### What is required
Pick out each line in these entries that contains the string "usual".

(Items from a data source)

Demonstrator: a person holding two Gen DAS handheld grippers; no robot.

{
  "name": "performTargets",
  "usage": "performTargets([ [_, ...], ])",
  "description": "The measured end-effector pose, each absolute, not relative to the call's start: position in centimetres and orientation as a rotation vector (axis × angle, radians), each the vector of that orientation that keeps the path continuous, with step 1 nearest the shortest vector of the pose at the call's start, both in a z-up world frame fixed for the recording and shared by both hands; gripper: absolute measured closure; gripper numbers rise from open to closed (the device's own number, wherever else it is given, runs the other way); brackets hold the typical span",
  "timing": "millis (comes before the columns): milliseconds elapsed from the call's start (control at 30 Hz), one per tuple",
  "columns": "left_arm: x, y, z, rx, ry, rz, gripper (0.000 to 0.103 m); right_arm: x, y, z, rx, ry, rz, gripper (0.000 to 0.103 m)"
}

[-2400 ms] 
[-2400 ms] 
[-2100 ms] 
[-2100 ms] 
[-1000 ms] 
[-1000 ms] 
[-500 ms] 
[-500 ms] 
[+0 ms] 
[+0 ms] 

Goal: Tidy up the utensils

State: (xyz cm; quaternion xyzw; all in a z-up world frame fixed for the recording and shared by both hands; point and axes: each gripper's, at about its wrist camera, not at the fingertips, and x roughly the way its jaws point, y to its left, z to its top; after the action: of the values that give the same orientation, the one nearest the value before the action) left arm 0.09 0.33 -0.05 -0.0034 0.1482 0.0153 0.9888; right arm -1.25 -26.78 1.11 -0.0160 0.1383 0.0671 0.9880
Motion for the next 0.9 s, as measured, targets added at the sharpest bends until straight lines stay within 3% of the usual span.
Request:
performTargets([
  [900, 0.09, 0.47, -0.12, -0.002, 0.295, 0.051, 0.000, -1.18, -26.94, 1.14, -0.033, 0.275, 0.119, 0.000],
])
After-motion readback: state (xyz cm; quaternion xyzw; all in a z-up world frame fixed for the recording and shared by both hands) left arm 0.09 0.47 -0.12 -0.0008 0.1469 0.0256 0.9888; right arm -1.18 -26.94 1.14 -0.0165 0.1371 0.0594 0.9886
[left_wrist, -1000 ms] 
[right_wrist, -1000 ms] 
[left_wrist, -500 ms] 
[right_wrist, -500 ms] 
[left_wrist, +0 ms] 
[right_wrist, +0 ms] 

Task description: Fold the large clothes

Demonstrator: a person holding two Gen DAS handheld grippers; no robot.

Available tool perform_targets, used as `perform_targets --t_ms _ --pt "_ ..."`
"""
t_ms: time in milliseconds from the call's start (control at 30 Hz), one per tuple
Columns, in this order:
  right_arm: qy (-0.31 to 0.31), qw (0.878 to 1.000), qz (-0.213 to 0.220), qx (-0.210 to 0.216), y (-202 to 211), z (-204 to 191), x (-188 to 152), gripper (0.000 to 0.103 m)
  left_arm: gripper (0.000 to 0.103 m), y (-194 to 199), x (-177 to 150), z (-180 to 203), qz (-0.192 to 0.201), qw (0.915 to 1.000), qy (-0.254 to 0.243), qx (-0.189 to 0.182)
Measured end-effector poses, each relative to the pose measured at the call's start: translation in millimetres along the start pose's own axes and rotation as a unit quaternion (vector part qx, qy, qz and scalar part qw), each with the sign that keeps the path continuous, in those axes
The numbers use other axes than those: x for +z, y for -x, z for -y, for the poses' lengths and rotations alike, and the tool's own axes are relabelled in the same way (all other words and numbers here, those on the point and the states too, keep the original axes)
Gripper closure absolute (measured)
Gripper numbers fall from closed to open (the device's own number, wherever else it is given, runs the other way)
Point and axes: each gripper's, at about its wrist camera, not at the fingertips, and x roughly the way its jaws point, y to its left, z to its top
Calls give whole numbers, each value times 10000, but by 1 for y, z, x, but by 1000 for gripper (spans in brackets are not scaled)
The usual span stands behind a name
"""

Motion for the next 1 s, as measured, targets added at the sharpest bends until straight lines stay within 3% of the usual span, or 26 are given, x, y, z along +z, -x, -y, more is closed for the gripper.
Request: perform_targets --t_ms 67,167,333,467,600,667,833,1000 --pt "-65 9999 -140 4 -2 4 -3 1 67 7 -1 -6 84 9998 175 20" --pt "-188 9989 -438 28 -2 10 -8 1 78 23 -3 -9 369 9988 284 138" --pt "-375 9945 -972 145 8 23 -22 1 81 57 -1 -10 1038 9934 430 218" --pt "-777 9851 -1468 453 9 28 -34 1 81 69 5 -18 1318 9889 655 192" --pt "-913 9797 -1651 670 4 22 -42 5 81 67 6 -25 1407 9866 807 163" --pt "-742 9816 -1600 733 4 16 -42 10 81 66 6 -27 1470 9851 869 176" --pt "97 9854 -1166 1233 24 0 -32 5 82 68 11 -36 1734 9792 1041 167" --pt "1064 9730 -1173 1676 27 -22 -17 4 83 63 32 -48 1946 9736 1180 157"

### Problem solution
Motion for the next 0.9 s, as measured, targets added at the sharpest bends until straight lines stay within 3% of the usual span.
The usual span stands behind a name
Motion for the next 1 s, as measured, targets added at the sharpest bends until straight lines stay within 3% of the usual span, or 26 are given, x, y, z along +z, -x, -y, more is closed for the gripper.

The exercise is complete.